As a free @gmail.com user, you have limited control over incoming mail. You can add users to your contacts list which provides a limited whitelisting capability, but there are still factors that could stop you from receiving email from them.
To completely have control over Gmail’s spam filters, you’d have to buy a domain name and move over to Google Apps for Business. $5 (or $10 for unlimited storage) per user (minimum one user) buys you the ability to have full control over Gmail’s spam filter (you can explicitly – that is, completely, override the spam filter and whitelist IPs and IP address blocks), as well as giving you a personalised email address.
If you’re a business using a free @gmail.com/@yahoo.com/@hotmail.co.uk (or .com) or @outlook.com address, think long and hard about this.
If you want to be able to receive emails from customers even if they’re sending from a blacklisted email server, you’ll want to pay Google or Microsoft (Yahoo! don’t offer a commercial solution to the best of my knowledge) to get control over your email.
Or you can try running your own email server, but as I’ve said, it’s a big challenge these days!
The same thing applies to free Hotmail/Outlook/Yahoo addresses. If you’re using one of these free services, and you’re expecting a very important email from somebody, you have little control over receiving email. Microsoft do offer a cheap online Exchange service called Exchange Online, if you’re inclined to go Microsofty (*shudders*). It’s reasonably priced and looks to offer similar tools to be able to control who is able to send you mail.
In short – if you want unrestricted delivery of incoming (or if you’re an organization that wants to restrict delivery, incoming or outgoing) then you’ll want to pay for your email service.
I personally use Google Apps for Business and have found it to be excellent. I may grumble about some aspects of it from time to time, but ultimately I’ve still yet to find something that can beat it in terms of functionality and price.
And finally, I stumbled across an email that claims to come from Royal Mail.
I flagged it up as a potential phishing email because, well, look at it:
And let’s look at the headers:
Received: from btsms.net (tntinfo.eu. [62.216.224.242])

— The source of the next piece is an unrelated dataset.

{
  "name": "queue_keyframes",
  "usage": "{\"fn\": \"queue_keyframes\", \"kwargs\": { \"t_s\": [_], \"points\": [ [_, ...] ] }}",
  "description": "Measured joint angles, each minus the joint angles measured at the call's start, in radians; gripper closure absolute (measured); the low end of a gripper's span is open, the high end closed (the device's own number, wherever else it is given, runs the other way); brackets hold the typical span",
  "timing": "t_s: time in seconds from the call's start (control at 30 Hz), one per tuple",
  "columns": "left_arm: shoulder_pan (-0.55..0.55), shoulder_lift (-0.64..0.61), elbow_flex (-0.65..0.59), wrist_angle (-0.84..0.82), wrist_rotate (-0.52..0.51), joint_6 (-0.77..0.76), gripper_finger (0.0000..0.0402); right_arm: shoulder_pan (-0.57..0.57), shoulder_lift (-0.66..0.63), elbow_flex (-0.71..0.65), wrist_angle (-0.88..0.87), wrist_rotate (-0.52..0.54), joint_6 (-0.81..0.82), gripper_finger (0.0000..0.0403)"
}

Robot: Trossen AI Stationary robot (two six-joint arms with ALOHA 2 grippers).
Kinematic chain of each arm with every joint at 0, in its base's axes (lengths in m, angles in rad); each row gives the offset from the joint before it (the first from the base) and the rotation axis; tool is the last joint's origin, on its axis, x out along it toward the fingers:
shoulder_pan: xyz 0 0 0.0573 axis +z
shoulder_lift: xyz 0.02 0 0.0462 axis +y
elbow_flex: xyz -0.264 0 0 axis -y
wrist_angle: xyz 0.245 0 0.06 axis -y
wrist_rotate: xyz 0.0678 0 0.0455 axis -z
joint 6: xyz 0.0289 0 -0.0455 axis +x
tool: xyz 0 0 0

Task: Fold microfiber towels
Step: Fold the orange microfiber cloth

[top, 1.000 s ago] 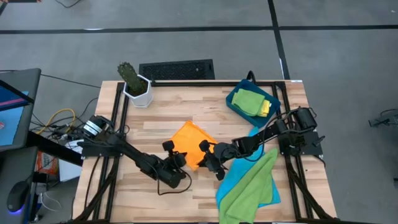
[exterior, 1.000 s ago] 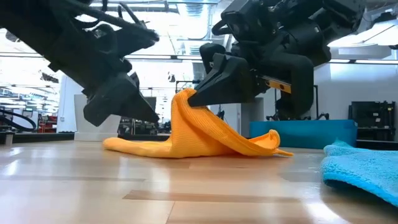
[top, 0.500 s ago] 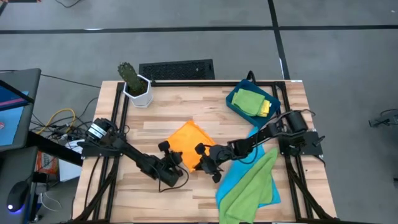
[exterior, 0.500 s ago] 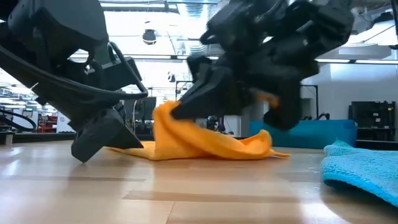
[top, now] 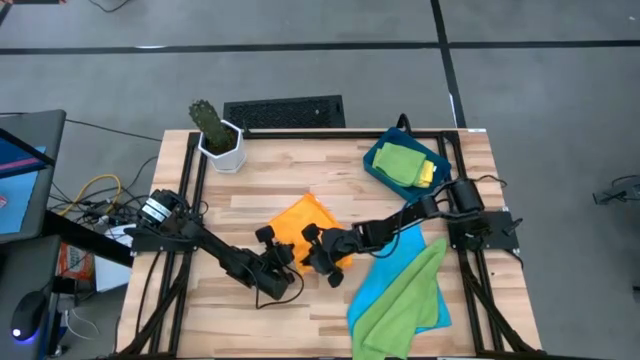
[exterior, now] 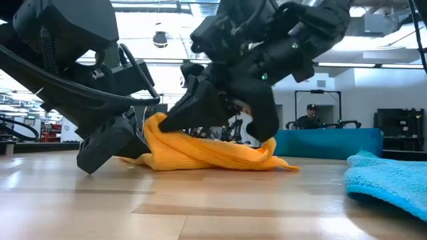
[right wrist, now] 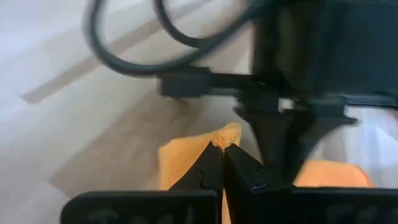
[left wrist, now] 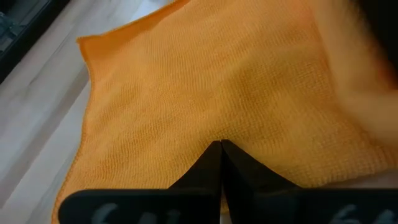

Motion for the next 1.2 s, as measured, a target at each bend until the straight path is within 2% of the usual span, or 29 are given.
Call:
{"fn": "queue_keyframes", "kwargs": {
  "t_s": [0.13,0.33,0.47,0.63,0.73,0.87,0.97,1.2],
  "points": [
    [0.0,0.0,0.0,0.001,0.0,0.001,0.0401,-0.024,0.03,-0.002,0.01,-0.066,0.028,0.0377],
    [0.0,-0.001,0.021,-0.015,0.0,0.046,0.0401,-0.027,0.059,0.0,0.016,-0.075,0.032,0.0376],
    [-0.003,-0.036,0.065,-0.147,0.0,0.075,0.0401,-0.032,0.058,0.001,0.003,-0.076,0.036,0.0379],
    [-0.04,-0.124,0.133,-0.296,-0.033,-0.005,0.0401,-0.047,0.058,0.001,0.003,-0.078,0.06,0.037],
    [-0.093,-0.144,0.129,-0.183,-0.035,-0.025,0.0401,-0.051,0.058,0.0,0.004,-0.078,0.072,0.0369],
    [-0.163,-0.111,0.096,0.024,-0.018,0.064,0.0401,-0.059,0.058,0.0,0.006,-0.08,0.08,0.0368],
    [-0.176,-0.083,0.094,0.045,-0.05,0.045,0.0401,-0.06,0.058,-0.001,0.004,-0.089,0.079,0.0362],
    [-0.156,-0.013,0.095,0.102,-0.031,0.051,0.0401,-0.06,0.058,-0.001,0.004,-0.103,0.079,0.0348]
  ]
}}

by mx.google.com with SMTP id vv7si6334922wjc.156.2014.08.07.04.12.28
for <martyn@drake.org.uk>;
Thu, 07 Aug 2014 04:12:28 -0700 (PDT)
Received-SPF: none (google.com: sms@btsms.net does not designate permitted sender hosts) client-ip=62.216.224.242;
Authentication-Results: mx.google.com;
spf=neutral (google.com: sms@btsms.net does not designate permitted sender hosts) smtp.mail=sms@btsms.net
Received: from SRV004 ([62.216.224.242])
by btsms.net
; Thu, 7 Aug 2014 12:11:29 +0100
What a mess! If you do a WHOIS lookup on the btsms.net domain, it’s protected with EasySpache’s WHOIS privacy service – usually reserved for individuals who don’t want their home address information to be available online.
This email, despite appearances, is genuine. But it’s shocking that a company the size of Royal Mail hasn’t given much thought to how their notification emails are formatted and presented both on a technical and commercial level.

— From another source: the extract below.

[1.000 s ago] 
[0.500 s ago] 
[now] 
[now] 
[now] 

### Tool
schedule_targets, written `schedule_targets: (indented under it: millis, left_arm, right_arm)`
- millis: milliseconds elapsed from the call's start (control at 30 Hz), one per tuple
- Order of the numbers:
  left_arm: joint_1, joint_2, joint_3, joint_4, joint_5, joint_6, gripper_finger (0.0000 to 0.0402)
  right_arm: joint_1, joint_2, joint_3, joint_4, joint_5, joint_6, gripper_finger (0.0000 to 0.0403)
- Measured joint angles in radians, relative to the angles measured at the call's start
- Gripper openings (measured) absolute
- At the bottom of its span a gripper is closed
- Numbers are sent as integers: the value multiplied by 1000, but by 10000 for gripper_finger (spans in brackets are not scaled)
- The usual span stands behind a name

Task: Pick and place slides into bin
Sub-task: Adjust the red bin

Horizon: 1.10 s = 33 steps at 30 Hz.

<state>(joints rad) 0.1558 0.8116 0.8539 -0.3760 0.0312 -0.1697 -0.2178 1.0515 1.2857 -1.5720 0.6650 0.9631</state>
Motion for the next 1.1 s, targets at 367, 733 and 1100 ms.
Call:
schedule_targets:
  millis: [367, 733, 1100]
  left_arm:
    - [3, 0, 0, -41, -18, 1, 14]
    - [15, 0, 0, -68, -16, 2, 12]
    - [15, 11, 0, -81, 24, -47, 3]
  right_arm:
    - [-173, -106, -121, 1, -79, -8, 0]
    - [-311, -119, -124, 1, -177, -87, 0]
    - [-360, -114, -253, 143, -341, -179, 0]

What’s even more silly is that having rearranged the delivery, it comes from another email address. But the SPF records match and the WHOIS shows a Capgemini physical address attached to it.

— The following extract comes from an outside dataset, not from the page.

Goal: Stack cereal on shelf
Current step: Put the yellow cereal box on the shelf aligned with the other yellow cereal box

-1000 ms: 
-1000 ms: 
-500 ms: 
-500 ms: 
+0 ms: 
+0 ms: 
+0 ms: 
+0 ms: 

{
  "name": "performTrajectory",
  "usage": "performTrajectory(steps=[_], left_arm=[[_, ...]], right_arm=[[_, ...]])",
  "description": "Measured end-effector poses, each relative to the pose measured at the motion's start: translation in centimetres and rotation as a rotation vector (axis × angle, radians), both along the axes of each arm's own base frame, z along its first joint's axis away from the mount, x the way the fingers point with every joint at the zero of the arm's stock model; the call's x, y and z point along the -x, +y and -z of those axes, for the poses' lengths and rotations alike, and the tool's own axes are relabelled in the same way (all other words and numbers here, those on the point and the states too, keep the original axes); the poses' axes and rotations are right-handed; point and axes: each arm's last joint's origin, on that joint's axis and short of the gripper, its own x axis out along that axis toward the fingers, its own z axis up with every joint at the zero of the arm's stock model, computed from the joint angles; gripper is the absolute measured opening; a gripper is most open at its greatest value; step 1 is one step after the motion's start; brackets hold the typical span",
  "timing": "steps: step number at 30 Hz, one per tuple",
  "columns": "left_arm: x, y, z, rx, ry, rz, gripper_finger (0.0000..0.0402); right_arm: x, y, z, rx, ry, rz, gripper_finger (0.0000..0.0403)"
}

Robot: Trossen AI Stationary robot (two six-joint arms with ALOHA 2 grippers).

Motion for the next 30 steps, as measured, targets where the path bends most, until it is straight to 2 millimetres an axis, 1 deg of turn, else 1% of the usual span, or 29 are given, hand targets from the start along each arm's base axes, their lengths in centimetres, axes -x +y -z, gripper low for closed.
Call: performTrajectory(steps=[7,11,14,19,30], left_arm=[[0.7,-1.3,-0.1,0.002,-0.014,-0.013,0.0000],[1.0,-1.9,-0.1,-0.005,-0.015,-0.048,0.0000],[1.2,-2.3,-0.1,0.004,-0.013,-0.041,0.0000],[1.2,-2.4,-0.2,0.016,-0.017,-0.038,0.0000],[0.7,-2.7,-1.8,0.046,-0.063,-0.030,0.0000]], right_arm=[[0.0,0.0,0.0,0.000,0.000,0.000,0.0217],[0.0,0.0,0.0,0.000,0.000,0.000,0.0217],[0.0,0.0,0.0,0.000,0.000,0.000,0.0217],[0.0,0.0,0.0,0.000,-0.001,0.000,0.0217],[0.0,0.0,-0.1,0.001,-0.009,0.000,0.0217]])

The next problem with email is to convince Microsoft their standard Outlook reply system is the biggest, stupidest thing to ever happen to the internet.
I don’t want to have to wade through pages of text when replying, I want a quick and easy way to trim the reply and follow up directly underneath the text I’m quoting. And quoting text should be easy, and easy on the eye too. If Gmail can handle this properly, Outlook should be able to as well.